Removal of FE teacher qualifications requirement causes sector concern

Sector leaders have expressed “deep concerns” over news FE trainers will no longer need a teacher training qualification from next month.

The Further Education Teachers’ (England) Regulations 2007 requirement for teaching qualifications is being scrapped under new legislation published by the government on August 9.

Representatives of the Institute for Learning (IfL), the University and College Union (UCU) and the National Union of Students’ (NUS) all spoke out after the IfL published a 48-page booklet today: Should Teaching Qualifications be Left to Chance?

Toni Fazaeli, IfL chief executive, said: “We are deeply concerned about the possible impact of removing the need for teachers in our sector to have teaching qualifications, given their responsibility to serve a vast and diverse group of young and adult learners, including some of the most vulnerable people in society.

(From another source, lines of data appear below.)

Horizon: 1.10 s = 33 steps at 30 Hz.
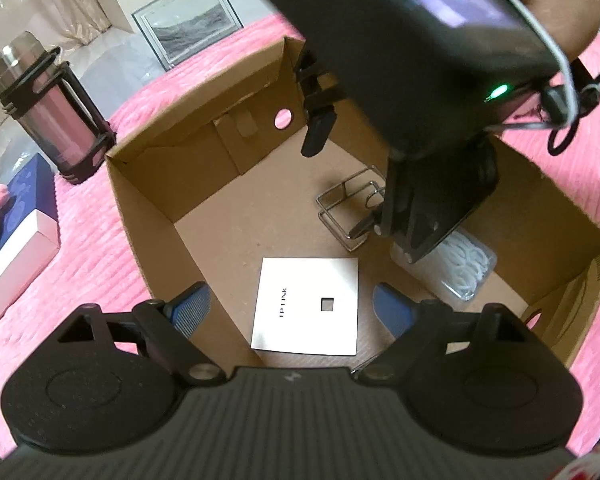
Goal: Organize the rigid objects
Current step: 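Lower the metal wire rack into the box and open the right tool, then move both tools out of the box back toward the objects on the bed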
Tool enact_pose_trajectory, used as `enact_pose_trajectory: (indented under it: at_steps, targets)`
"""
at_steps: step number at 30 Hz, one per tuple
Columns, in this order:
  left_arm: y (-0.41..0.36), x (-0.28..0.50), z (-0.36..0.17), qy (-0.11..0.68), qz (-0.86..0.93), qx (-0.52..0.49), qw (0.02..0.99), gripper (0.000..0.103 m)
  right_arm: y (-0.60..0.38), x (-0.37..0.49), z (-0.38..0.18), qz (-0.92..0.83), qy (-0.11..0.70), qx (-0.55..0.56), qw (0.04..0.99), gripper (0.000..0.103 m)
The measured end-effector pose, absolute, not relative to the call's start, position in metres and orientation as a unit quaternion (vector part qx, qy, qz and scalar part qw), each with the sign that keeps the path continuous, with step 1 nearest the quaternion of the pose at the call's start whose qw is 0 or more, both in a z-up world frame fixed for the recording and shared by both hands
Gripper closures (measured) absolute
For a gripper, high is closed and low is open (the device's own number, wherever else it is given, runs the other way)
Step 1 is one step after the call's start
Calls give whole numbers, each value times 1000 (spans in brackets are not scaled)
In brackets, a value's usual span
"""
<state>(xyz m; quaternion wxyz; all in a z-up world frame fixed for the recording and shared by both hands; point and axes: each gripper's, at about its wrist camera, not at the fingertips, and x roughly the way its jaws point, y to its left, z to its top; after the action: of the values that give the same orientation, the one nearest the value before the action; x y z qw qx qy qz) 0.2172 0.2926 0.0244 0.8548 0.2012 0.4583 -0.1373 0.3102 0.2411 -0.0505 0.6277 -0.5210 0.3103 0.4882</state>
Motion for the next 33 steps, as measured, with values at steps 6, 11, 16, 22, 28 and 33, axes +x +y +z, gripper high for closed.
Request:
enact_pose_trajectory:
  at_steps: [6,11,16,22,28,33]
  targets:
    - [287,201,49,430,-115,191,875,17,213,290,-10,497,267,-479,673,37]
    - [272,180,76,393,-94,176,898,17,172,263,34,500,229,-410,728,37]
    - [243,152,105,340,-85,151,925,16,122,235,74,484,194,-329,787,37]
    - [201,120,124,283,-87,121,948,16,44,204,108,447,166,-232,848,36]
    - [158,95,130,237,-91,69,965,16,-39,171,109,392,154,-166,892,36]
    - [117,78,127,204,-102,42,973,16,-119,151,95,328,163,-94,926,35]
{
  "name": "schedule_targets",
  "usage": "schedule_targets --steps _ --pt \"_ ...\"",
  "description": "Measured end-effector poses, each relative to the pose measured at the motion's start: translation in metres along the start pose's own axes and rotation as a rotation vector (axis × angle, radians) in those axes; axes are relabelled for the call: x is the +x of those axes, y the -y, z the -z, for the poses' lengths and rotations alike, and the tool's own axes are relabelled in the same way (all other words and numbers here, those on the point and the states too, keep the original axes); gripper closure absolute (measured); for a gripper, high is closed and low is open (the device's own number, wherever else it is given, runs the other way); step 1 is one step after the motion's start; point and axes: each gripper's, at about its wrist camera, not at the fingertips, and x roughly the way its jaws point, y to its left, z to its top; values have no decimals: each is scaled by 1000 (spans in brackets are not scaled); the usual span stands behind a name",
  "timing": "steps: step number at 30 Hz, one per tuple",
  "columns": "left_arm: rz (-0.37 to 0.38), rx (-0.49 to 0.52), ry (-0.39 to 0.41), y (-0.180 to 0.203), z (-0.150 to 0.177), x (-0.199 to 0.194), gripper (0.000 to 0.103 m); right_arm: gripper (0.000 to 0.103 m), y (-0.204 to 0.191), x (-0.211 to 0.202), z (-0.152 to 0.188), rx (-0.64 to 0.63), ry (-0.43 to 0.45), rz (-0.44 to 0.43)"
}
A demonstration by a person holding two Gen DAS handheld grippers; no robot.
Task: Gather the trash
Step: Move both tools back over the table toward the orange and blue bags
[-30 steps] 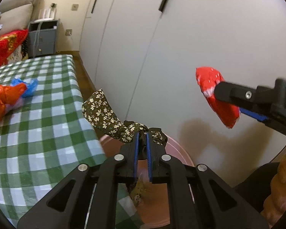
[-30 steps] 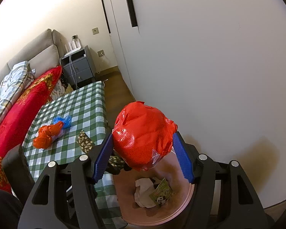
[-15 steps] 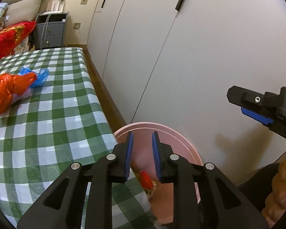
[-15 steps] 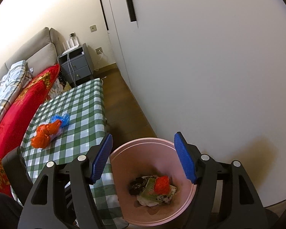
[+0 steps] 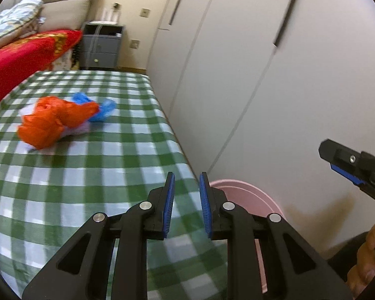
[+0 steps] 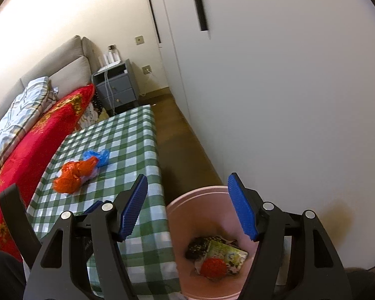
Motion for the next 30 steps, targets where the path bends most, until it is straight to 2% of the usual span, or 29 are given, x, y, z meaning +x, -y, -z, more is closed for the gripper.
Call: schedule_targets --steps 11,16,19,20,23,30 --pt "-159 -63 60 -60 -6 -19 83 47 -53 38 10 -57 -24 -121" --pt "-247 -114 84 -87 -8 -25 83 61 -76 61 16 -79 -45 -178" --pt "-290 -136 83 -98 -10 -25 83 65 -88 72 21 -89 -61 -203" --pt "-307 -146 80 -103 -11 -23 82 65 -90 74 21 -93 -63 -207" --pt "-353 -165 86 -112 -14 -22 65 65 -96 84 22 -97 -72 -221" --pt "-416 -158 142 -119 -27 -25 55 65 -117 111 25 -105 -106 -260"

“We believe that tomorrow’s engineers, accountants, technicians, mechanics, plumbers, chefs and healthcare workers should be taught by teachers who know their specialist subject well and have been through initial teacher training to ensure that they have the right teaching skills too.”

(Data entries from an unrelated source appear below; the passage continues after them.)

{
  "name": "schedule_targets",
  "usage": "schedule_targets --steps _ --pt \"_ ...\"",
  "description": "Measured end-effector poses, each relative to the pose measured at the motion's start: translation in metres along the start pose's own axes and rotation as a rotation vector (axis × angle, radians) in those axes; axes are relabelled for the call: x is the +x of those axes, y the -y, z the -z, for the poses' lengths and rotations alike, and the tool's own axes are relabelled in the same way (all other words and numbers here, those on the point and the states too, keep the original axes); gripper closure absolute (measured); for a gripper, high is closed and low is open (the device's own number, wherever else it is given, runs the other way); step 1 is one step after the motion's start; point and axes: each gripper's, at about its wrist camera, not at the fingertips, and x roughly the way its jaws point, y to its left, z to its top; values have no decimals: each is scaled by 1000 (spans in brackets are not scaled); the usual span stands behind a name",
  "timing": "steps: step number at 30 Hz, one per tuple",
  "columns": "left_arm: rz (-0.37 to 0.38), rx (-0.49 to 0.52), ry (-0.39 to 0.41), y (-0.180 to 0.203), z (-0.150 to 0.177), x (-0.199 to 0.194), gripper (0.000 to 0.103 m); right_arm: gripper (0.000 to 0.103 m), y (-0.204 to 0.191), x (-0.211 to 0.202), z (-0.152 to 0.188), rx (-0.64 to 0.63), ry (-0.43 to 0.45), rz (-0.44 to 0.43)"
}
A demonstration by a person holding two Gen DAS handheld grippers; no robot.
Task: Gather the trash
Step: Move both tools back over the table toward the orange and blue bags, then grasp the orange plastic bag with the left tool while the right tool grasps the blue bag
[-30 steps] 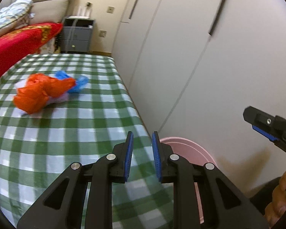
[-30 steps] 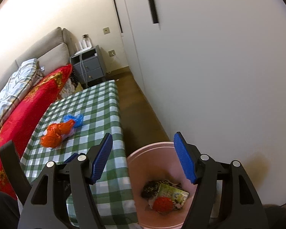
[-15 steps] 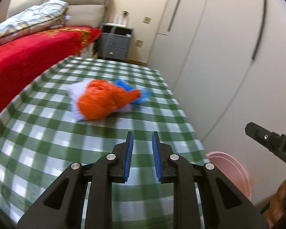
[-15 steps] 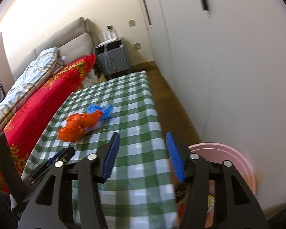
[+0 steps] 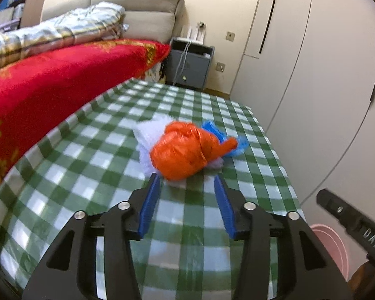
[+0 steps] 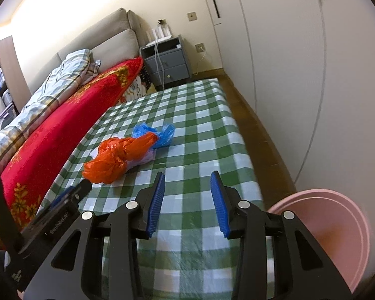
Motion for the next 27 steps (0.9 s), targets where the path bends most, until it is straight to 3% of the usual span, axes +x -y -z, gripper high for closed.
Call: schedule_targets --steps 6,25,27 --pt "-11 18 20 -8 -10 13 52 65 -5 22 -4 10 -19 -33" --pt "28 -25 -41 -13 -15 52 52 64 -7 117 -44 30 -84 -80" --pt "25 -29 -43 -13 -15 53 58 64 -6 129 -51 33 -90 -84"
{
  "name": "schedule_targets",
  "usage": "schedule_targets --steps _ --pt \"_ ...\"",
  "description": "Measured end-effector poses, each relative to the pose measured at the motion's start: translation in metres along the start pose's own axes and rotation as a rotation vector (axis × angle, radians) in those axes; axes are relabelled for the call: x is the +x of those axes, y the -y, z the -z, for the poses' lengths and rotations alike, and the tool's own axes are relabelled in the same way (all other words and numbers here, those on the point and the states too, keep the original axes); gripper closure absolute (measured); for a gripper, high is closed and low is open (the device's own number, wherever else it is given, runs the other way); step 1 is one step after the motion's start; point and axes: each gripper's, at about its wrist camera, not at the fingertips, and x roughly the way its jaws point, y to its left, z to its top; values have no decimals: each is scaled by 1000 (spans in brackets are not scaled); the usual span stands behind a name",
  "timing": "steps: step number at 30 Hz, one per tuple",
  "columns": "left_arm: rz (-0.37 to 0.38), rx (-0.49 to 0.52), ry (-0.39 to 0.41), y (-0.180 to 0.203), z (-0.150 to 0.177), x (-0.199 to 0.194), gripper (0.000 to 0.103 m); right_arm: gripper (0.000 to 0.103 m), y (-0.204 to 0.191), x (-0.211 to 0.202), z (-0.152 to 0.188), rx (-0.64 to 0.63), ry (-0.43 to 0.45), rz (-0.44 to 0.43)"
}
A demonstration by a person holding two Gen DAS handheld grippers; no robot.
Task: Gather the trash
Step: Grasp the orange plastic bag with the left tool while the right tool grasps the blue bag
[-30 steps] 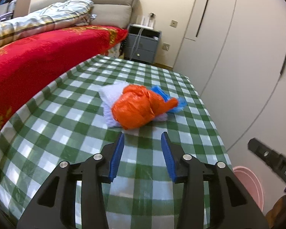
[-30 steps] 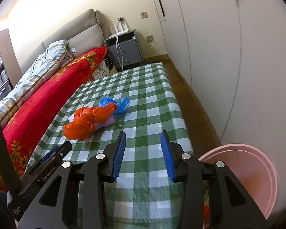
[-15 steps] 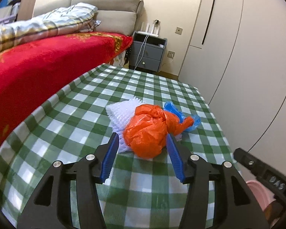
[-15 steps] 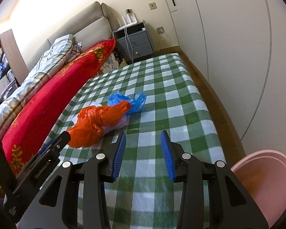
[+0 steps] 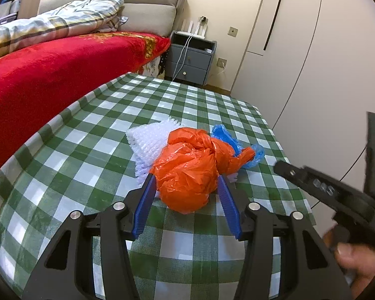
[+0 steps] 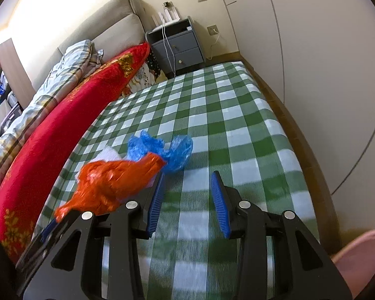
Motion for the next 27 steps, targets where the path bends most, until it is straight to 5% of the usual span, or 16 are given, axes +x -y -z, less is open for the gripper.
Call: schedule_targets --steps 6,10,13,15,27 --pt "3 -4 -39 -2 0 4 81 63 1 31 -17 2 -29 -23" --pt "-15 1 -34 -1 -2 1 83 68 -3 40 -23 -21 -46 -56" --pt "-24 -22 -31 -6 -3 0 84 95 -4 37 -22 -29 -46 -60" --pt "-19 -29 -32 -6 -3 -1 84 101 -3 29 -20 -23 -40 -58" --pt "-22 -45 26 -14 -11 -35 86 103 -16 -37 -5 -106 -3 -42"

Barry Lovejoy, UCU’s head of further education, said the union would continue to push the government to ensure that newly-appointed lecturers had to have teaching qualifications.

“We are disappointed that the government appears to believe it is acceptable for lecturers to teach students without having a recognised qualification,” he said.

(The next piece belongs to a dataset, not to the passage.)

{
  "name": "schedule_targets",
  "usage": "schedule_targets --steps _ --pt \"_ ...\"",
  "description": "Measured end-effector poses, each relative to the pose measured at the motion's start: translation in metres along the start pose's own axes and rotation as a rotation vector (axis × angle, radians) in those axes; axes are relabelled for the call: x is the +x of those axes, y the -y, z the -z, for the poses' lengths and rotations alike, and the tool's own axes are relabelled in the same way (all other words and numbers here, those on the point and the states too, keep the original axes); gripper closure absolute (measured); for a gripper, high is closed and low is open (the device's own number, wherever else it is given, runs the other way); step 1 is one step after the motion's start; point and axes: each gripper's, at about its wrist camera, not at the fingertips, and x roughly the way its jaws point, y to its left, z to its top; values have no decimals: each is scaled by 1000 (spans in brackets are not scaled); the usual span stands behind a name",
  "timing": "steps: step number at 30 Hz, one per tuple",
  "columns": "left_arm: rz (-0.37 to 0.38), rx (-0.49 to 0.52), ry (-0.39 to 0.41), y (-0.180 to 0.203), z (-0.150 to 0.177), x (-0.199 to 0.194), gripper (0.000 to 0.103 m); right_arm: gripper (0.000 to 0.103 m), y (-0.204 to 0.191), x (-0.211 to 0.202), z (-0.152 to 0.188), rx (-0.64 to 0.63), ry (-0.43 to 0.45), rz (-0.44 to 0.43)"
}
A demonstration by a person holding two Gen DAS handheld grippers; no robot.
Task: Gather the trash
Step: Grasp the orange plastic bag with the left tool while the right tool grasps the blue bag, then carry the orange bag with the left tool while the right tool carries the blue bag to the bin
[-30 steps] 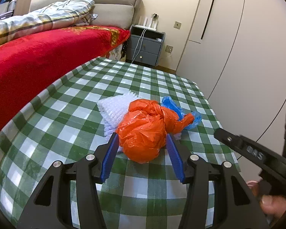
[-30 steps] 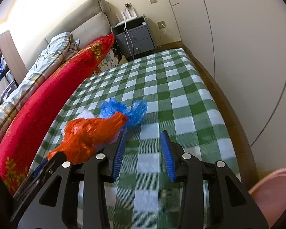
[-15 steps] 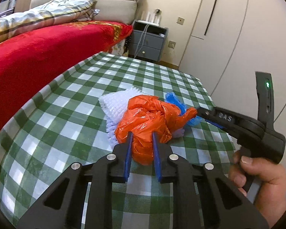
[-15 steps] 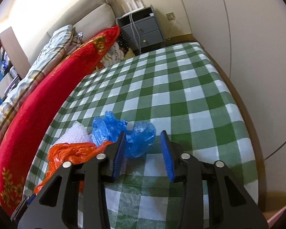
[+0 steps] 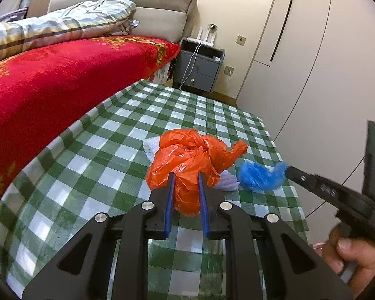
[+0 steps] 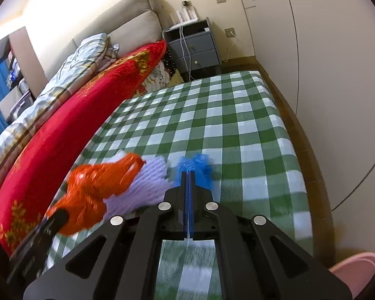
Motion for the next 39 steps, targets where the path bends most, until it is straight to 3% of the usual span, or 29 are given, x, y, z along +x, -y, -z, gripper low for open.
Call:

“We shall be pressing the case for all lecturers in our colleges to remain fully-qualified professionals.”

The IfL publication includes 14 articles which further speak out against the move, from contributors including Norman Crowther, national official for post 16 education at the Association of Teachers and Lecturers; Jayne Stigger, head of maths and science at North East Surrey College of Technology; Sue Rimmer, principal at South Thames College; and, Mike Hopkins, principal at Middlesbrough College.

Joe Vinson, vice-president (further education) of the NUS and also a contributor to the publication, said: “Further education supports so many different types of students, with different backgrounds, different levels of ability and different needs.

“To have someone at the front of a workshop or classroom with no quantifiable or standardised way of supporting a diverse group of students is a disservice to the students themselves, the college and the community they serve.”

A spokesperson for the Department for Business, Innovation and Skills said the Education and Training Foundation was “in place and developing a firm foundation for the self-regulation of the profession”.

“The foundation’s aim is to develop a well-qualified, effective and up-to-date professional workforce, supported by good leadership, management and governance,” he said.

“It will define and promote professionalism in the sector and ensure the availability, scope and quality of initial teacher training. It is for individual institutions to decide what teaching qualifications are appropriate for their particular situation.”

He added: “The highest quality of teaching is paramount to the success of each college and we trust FE institutions to employ those they believe to be best qualified for the job.”